Diante disso, é possível observar em que meio o fetichismo surge,


quando o valor atribuído aos objetos é considerado intrínseco a ele, como
uma característica natural, quando na verdade, deveria ser compreendido
como uma qualidade que provém da própria mente humana: “O problema,
portanto, não é que um produto imaginário se dote das qualidades da
realidade. O mecanismo da mistificação consiste na transformação brutal de
fatos sociais em fatos naturais.” (GERAS, Norman. pp. 205). Dessa
maneira, fica claro que o valor é determinado na interação social, e quando
se entende que o produto do trabalho é denominado por meio do valor,
ocorre é uma revelação da ilusão que encobre as relações sociais. Assim, O
fetichismo é o responsável por transformar as relações sociais e impedir a
compreensão de que são as próprias pessoas que conferem qualidades
humanas às mercadorias, transformando-as em matéria independente.
Apenas quando as relações sociais se tornarem conscientes e não houver
mais a atribuição imediata de valor às mercadorias, será possível
compreender o grau de poder do fetichismo sobre a consciência humana.

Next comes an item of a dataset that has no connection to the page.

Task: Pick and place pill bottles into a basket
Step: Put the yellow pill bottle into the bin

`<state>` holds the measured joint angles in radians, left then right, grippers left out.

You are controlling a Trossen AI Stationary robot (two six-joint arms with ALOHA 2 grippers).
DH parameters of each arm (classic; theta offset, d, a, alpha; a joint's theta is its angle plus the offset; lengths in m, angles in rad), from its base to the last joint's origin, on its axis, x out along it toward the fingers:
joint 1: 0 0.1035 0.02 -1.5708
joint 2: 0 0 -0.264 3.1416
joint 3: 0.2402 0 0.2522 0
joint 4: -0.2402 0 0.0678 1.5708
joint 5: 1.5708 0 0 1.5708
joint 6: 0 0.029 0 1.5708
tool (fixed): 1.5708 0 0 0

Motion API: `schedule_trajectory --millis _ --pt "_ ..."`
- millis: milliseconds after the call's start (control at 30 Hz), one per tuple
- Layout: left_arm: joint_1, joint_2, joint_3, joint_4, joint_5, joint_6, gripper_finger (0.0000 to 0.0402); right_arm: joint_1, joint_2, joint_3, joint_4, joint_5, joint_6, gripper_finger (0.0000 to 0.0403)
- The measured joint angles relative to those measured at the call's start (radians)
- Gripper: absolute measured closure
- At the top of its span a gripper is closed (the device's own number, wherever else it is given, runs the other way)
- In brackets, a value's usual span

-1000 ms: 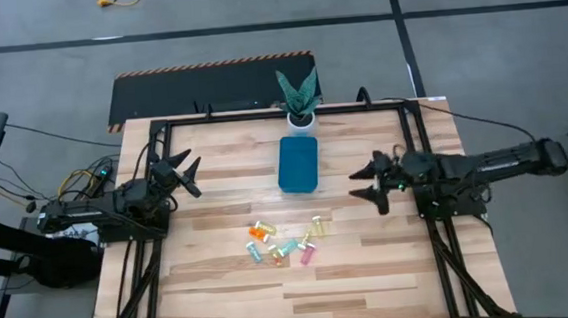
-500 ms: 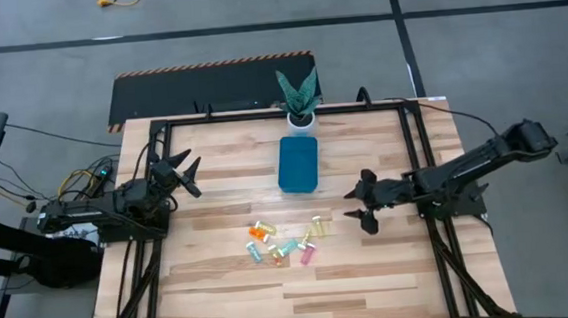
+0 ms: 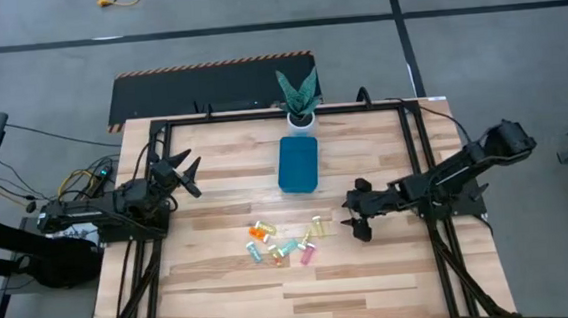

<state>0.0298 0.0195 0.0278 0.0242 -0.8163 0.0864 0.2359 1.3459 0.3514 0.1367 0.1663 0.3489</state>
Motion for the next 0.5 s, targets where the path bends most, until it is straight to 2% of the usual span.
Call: schedule_trajectory --millis 267,500 --pt "0.0 0.0 0.0 0.0 0.0 0.0 0.0226 0.0 0.163 0.108 -0.091 -0.011 -0.002 0.0147" --pt "0.0 0.0 0.0 0.0 0.0 0.0 0.0226 -0.001 0.209 0.188 -0.19 -0.02 0.004 0.0147"
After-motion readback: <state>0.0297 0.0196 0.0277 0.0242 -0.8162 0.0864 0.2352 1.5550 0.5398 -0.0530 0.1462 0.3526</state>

Dessa forma, a mistificação do fetichismo é uma forma de reduzir a


objetividade social das formas de relações capitalistas a uma objetividade
natural, isso faz com que as pessoas não enxerguem as relações sociais que
existem por trás das coisas. É importante relembrar que essa mistificação
não é um erro da consciência, mas sim uma característica estrutural da
sociedade capitalista responsável por uma dominação impessoal, que se
articula por meio de ilusões e aparências. Pois, ao invés de ver as relações
entre os trabalhadores e seus produtos como relações sociais, as pessoas
veem essas relações como algo natural, inerente às próprias coisas. Essa
mistificação é reforçada pelo fato de que o valor das mercadorias é
determinado por um processo social complexo e subjetivo, mas que parece
ser algo intrínseco aos próprios produtos.

Conclusão

Portanto, em meio a doutrina do fetichismo, o movimento social é


desvanecido pelo movimento das coisas que aparentam reger os homens, ao
invés da realidade da situação inversa. Da mesma maneira, os homens não
conseguem controlar as relações de coisas que não compreendem, devido a
mistificação enraizada em suas relações sociais e o caráter falso e mágico
que foi adquirido pelas mercadorias, por meio da abstração econômica. A
abstração faz com que as pessoas enxerguem as mercadorias como entidades
autônomas e dotadas de poder próprio, como seres independentes, se
transformando em algo que é sensível e suprassensível ao mesmo tempo, na
mente de quem as percebe. Assim, o fetichismo das mercadorias cria uma
alienação dos indivíduos em relação ao seu próprio trabalho e relações
sociais, tornando difícil a percepção da realidade e adquirindo um caráter
fantasmagórico, o qual os homens não são capazes de compreender.
Referências Bibliográficas

COHN, Gabriel. Sociologia para ler os clássicos. Rio de Janeiro: Azougue, 2005.
FAUSTO, Ruy. Marx: lógica e política. 2ª edição. São Paulo: Editora Brasiliense, 1987
LUKÁCS, Georg. História e Consciência de Classe: estudos sobre a dialética
materialista. Trad. Rodnei Nascimento. São Paulo: Martins Fontes, 2003.
MARX, Karl. O Capital: crítica da economia política. Livro I. Trad. Reginaldo
Sant’Anna. São Paulo: Boitempo, 2013.